German academy of sciences

The North Rhine-Westphalia Academy for Sciences, Humanities and the Arts (Nordrhein-Westfälische Akademie der Wissenschaften und der Künste), shortly known as NRW is a learned society in Düsseldorf, North Rhine-Westphalia. With more than 280 members the academy is the biggest humanities project in Germany.
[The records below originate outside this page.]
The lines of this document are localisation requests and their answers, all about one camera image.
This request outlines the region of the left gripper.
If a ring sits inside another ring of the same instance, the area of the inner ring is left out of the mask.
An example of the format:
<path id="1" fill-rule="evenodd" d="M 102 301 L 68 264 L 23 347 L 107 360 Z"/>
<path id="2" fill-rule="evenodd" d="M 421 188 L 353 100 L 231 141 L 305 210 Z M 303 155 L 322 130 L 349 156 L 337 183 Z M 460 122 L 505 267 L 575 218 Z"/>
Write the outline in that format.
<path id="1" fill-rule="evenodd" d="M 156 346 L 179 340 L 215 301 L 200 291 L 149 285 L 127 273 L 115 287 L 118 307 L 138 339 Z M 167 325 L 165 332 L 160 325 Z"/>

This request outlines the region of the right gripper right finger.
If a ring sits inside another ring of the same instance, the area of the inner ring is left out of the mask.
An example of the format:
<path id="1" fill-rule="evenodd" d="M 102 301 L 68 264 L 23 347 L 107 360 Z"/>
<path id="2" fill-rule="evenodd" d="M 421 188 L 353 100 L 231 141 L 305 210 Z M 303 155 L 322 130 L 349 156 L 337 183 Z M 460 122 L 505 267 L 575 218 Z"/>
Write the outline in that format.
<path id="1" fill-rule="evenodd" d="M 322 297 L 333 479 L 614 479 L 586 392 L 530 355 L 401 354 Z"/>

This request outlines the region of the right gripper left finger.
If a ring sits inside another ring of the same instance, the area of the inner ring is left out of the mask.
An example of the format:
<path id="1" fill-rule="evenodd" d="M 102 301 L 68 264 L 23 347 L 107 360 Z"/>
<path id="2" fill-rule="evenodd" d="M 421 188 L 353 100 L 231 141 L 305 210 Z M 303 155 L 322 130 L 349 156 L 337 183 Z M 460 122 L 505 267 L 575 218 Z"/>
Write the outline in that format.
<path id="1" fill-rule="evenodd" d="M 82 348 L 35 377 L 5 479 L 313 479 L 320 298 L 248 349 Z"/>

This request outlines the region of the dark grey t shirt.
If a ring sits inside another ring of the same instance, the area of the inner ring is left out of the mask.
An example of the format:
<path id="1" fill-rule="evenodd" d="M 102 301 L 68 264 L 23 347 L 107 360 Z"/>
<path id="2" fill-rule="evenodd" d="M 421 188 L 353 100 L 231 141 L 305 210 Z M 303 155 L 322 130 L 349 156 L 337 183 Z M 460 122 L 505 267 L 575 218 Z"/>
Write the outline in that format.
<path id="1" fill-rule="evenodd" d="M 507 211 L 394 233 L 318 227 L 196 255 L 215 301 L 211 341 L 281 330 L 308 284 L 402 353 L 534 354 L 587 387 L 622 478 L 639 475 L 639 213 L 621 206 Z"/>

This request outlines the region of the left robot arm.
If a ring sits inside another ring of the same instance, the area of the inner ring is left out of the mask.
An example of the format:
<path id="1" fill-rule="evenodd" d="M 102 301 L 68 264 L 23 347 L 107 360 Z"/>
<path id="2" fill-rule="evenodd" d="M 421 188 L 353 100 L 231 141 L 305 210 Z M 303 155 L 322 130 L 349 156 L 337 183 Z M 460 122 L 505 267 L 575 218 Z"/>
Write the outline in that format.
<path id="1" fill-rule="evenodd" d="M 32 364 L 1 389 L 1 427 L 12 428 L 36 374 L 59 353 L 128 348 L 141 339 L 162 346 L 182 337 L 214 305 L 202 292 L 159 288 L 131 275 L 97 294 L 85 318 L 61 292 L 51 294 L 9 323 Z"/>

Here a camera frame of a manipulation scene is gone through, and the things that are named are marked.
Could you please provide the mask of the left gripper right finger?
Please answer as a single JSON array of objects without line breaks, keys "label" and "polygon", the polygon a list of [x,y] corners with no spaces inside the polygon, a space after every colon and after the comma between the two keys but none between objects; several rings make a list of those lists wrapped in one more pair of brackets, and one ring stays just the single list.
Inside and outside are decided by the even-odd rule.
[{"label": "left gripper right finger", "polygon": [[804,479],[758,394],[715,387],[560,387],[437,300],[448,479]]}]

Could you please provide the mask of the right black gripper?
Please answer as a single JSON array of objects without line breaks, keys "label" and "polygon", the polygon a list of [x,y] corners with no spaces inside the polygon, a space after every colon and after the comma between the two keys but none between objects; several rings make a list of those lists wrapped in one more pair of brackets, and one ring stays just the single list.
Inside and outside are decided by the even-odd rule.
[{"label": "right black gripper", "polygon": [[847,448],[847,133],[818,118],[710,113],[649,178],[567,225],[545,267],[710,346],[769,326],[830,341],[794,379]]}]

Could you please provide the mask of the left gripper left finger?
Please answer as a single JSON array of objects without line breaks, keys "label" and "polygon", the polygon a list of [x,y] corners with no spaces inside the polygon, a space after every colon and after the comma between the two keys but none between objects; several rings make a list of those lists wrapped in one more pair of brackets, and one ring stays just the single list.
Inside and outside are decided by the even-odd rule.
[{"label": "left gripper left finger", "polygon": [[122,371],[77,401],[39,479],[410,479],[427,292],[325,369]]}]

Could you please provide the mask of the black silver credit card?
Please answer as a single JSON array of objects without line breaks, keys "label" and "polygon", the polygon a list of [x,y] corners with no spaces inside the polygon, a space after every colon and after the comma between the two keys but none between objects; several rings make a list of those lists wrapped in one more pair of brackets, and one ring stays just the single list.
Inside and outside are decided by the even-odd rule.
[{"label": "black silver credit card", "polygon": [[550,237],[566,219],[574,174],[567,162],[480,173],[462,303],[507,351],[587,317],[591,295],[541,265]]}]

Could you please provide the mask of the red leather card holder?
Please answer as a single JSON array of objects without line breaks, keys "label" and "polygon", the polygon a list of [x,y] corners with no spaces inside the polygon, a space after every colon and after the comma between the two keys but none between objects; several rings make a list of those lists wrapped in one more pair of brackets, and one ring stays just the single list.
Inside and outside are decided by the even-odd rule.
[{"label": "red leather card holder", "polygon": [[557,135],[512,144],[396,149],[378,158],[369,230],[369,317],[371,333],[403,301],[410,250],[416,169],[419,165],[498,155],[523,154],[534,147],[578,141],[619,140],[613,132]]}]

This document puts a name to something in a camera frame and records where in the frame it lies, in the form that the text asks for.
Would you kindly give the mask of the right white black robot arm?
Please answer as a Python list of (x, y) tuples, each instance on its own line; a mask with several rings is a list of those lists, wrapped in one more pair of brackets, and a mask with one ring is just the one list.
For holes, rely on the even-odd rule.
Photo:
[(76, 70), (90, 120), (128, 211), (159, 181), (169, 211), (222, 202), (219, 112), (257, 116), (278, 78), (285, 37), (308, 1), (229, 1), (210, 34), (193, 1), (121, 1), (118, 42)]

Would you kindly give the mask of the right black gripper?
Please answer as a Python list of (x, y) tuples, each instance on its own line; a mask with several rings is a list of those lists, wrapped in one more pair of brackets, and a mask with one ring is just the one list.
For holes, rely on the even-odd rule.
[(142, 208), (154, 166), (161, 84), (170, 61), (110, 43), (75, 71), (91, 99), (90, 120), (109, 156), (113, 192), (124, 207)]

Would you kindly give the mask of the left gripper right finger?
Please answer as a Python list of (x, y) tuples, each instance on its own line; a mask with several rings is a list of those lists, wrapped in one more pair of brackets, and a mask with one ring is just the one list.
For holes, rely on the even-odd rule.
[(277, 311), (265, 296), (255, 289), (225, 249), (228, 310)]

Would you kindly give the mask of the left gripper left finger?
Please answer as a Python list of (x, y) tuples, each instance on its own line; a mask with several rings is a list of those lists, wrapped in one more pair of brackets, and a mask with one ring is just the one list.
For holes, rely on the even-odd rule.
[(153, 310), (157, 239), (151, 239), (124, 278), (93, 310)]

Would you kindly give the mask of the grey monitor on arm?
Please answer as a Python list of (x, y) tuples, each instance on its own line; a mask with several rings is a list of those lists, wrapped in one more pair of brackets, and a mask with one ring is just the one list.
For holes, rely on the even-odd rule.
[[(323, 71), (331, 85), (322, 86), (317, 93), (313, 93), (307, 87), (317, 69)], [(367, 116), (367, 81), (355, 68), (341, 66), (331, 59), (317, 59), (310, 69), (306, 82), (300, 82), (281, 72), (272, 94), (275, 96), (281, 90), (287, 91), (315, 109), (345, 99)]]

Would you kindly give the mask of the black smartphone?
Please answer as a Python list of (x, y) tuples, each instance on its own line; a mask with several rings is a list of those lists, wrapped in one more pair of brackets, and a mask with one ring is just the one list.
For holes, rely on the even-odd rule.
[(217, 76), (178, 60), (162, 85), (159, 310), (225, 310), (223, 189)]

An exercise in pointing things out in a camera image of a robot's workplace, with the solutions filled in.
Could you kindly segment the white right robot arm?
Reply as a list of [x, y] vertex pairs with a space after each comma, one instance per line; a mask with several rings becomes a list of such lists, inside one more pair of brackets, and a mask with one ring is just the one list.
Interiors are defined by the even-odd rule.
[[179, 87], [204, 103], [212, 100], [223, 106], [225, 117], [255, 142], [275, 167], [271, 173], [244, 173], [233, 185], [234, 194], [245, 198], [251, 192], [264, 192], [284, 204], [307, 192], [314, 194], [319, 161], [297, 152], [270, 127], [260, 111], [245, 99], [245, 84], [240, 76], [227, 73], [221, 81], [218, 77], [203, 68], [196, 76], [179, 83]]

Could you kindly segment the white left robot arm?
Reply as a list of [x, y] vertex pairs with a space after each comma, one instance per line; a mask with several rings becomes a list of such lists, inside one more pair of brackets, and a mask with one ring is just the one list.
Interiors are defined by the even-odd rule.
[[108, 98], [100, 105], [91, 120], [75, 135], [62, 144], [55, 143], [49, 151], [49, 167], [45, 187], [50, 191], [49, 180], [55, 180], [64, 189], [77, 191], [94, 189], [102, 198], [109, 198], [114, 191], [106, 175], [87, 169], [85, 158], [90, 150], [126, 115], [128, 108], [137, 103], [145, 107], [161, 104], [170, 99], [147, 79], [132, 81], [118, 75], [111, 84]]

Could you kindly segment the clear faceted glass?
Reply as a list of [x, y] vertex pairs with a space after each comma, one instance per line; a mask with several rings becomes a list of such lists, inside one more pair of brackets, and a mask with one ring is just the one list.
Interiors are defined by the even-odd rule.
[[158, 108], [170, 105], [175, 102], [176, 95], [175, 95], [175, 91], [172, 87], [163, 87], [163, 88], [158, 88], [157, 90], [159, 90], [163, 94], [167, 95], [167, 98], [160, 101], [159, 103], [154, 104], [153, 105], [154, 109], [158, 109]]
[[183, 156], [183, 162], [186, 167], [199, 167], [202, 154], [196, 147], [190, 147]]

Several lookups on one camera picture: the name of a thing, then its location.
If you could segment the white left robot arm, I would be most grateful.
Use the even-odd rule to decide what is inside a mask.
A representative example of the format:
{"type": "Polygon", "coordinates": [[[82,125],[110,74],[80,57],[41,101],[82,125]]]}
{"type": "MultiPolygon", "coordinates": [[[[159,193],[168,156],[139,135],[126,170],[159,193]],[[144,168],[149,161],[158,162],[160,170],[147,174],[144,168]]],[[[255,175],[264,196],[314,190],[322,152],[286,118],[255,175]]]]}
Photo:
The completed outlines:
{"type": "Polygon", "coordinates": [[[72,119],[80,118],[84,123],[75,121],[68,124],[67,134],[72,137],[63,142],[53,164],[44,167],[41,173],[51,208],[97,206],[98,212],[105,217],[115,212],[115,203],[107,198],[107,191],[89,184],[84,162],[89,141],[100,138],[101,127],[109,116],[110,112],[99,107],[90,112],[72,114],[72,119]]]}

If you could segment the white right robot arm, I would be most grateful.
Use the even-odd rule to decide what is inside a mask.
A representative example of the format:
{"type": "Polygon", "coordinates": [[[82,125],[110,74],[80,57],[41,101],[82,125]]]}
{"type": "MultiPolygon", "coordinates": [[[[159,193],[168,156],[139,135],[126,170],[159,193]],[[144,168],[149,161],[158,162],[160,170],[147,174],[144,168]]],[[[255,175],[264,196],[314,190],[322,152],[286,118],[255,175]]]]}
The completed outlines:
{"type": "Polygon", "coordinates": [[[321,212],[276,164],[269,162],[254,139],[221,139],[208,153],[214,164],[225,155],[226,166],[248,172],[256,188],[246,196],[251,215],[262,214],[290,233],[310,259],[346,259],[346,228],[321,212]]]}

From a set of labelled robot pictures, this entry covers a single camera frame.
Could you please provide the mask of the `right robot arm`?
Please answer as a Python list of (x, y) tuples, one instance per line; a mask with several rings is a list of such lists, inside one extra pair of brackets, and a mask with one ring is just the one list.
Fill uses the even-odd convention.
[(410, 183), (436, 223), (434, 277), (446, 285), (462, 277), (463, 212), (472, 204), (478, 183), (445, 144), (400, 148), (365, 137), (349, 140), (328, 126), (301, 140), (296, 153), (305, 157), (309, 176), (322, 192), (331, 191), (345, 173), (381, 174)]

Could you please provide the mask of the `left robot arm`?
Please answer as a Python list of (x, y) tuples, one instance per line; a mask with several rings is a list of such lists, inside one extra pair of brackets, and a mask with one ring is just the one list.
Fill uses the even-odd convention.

It has been noted as "an important part of the scientific landscape" of Germany, through bringing together outstanding academic personalities under one roof.

== History ==
The academy was founded in 1970, as the successor of the "Association for Research of North-Rhine-Westphalia", which was initiated by the former Prime Minister Karl Arnold in 1950. In 1970 it was renamed to the "Rhine-Westphalian Academy of Sciences". From 1993 until 2008 it was called "North-Rhine-Westphalian Academy of Sciences".

== Purpose ==
The aim and purpose of this consolidation of the natural and technical sciences was to scientifically advise the government of North-Rhine-Westphalia during the post-war reconstruction. The construction of the Karl-Arnold-House in Düsseldorf in 1960 gave the association its own building in which it could fulfil its tasks.

== Members ==
The academy has around 280 full members and almost 130 corresponding members who foster scientific dialog and exchange with research and cultural institutions in Germany and abroad.

=== President ===
As of January 22, 2025 Gerd Heusch was elected president of the Academy, by Ina Brandes, the State Minister of Science and Culture of North Rhine-Westphalia. Succeeding Julia Bolles-Wilson who was in turn elected in 2022. Election of Heusch was applauded by Bundestag member Hermann Gröhe, who called the election "the truly deserved appreciation of an outstanding scientist in the country, whose advice and assessments were always important."

== Literature ==

- Löwer, Wolfgang (2020). "50 Jahre akademisches Gespräch"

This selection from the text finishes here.